Tasting the Past
By Kevin Begos Algonquin, 224pp, £20/$30
It all begins with a hotel minibar in Jordan. A restless Kevin Begos tries a wine whose label reads “Produced and Bottled by Cremisan Cellars Holy Land – Bethlehem”. A “hazy Catholic childhood” reminds him that people drank wine in the Holy Land in ancient times. Begos is bowled over by what he tastes. However, he finds himself unable to discover any more about this wine or indeed get his hands on another bottle.
The Cremisan mystery proves a catalyst. Fuelled by frustration, Begos finds himself questioning the whole global wine industry – Chinese billionaires buying up Bordeaux vineyards; the continuing Napa Valley boom helped along by tech fortunes; and, above all, Chardonnays, Merlots, Cabernet Sauvignons and Rieslings dominating every wine store and restaurant list.
And so he resolves to dig deep into the science, history, geography and deepest origins of wine, all in search of bottled-and-corked individuality, “rare native grapes with unusual tastes”.
Tasting the Past is an education and Begos is a pleasingly unstuffy lecturer: deeply enamoured of his subject, mingling hard facts and technical thoroughness with occasional windy speculation, reeling off poetry, and bringing back intriguing reports from the field.
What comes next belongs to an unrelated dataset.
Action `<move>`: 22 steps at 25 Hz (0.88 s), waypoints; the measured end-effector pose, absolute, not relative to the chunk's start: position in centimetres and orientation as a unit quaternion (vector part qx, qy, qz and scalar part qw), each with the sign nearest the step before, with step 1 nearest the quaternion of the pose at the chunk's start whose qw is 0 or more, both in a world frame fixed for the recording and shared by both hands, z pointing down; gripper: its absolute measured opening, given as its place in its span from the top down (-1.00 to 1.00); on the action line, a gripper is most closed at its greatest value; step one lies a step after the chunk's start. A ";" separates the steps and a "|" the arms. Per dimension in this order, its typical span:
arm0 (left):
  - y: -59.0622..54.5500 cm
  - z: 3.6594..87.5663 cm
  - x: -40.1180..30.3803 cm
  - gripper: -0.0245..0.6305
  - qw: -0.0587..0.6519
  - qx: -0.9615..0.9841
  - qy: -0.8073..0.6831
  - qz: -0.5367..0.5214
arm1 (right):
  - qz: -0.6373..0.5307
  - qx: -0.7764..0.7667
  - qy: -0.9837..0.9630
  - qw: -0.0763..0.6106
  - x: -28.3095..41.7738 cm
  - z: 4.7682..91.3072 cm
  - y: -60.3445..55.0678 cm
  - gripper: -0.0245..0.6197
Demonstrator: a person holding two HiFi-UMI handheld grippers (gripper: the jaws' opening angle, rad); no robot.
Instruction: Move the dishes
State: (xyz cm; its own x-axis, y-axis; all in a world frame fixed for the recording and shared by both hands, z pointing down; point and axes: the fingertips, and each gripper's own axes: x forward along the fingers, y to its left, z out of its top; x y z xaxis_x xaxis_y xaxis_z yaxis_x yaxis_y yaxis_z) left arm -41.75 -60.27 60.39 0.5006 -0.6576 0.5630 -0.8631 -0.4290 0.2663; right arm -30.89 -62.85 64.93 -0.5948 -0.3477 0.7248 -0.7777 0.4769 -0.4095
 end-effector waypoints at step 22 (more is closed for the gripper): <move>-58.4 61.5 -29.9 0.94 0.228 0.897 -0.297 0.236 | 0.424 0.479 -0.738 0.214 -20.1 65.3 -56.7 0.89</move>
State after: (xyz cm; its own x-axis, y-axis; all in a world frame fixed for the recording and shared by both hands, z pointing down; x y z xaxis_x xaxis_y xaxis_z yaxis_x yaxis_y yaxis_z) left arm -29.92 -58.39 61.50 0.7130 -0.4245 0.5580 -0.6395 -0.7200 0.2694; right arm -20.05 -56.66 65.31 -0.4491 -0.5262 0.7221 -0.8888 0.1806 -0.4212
The chapters on winemaking in Georgia, with the monks of Alaverdi to the fore, and Oregon, are particularly engaging.
Begos sees himself as a “viticultural Quixote”, one willing to tilt pluckily against even his own prejudices, such as his doubts about the worthiness of wine grapes from his American homeland. Out of all his consultations with historians, scientists and winemakers, a sort of manifesto emerges: “small, dedicated, regional winemakers versus the corporations”.
Tasting the Past makes for a welcome addition therefore to my admittedly minuscule library of books on wine. There it will need to take its place in the shadow of a bona fide masterpiece on this subject: Roger Scruton’s I Drink Therefore I Am.